## What is being asked
The answer must be an exact copy of all the data below.

## Data extract
# # # # #

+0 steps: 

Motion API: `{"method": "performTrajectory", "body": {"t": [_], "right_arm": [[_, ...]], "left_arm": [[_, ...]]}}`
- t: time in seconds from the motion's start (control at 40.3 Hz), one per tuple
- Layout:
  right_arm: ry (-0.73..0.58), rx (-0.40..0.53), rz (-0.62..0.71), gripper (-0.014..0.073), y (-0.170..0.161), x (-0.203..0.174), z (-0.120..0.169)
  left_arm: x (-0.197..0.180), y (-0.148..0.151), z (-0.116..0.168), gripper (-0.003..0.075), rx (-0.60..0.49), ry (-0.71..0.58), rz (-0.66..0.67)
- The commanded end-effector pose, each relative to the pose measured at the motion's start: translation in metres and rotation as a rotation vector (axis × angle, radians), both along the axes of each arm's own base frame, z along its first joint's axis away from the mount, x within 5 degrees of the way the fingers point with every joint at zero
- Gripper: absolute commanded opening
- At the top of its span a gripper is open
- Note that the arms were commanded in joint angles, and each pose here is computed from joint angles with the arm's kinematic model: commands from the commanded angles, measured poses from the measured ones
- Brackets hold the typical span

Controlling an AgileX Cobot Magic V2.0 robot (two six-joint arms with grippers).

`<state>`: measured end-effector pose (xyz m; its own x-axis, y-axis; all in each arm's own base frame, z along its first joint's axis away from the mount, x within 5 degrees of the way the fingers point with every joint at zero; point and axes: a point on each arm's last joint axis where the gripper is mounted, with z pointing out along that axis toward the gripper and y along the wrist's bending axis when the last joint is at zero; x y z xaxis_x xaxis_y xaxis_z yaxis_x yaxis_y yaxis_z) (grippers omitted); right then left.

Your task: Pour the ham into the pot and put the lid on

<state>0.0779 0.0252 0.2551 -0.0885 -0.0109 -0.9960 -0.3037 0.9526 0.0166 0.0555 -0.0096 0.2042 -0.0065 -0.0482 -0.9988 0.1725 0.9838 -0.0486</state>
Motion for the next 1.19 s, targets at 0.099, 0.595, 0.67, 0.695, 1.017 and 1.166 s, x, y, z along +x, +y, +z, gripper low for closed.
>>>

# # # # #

## Your response
+0 steps: 

Motion API: `{"method": "performTrajectory", "body": {"t": [_], "right_arm": [[_, ...]], "left_arm": [[_, ...]]}}`
- t: time in seconds from the motion's start (control at 40.3 Hz), one per tuple
- Layout:
  right_arm: ry (-0.73..0.58), rx (-0.40..0.53), rz (-0.62..0.71), gripper (-0.014..0.073), y (-0.170..0.161), x (-0.203..0.174), z (-0.120..0.169)
  left_arm: x (-0.197..0.180), y (-0.148..0.151), z (-0.116..0.168), gripper (-0.003..0.075), rx (-0.60..0.49), ry (-0.71..0.58), rz (-0.66..0.67)
- The commanded end-effector pose, each relative to the pose measured at the motion's start: translation in metres and rotation as a rotation vector (axis × angle, radians), both along the axes of each arm's own base frame, z along its first joint's axis away from the mount, x within 5 degrees of the way the fingers point with every joint at zero
- Gripper: absolute commanded opening
- At the top of its span a gripper is open
- Note that the arms were commanded in joint angles, and each pose here is computed from joint angles with the arm's kinematic model: commands from the commanded angles, measured poses from the measured ones
- Brackets hold the typical span

Controlling an AgileX Cobot Magic V2.0 robot (two six-joint arms with grippers).

`<state>`: measured end-effector pose (xyz m; its own x-axis, y-axis; all in each arm's own base frame, z along its first joint's axis away from the mount, x within 5 degrees of the way the fingers point with every joint at zero; point and axes: a point on each arm's last joint axis where the gripper is mounted, with z pointing out along that axis toward the gripper and y along the wrist's bending axis when the last joint is at zero; x y z xaxis_x xaxis_y xaxis_z yaxis_x yaxis_y yaxis_z) (grippers omitted); right then left.

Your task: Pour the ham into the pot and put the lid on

<state>0.0779 0.0252 0.2551 -0.0885 -0.0109 -0.9960 -0.3037 0.9526 0.0166 0.0555 -0.0096 0.2042 -0.0065 -0.0482 -0.9988 0.1725 0.9838 -0.0486</state>
Motion for the next 1.19 s, targets at 0.099, 0.595, 0.67, 0.695, 1.017 and 1.166 s, x, y, z along +x, +y, +z, gripper low for closed.
>>>

The answer has been given, and the exercise is done.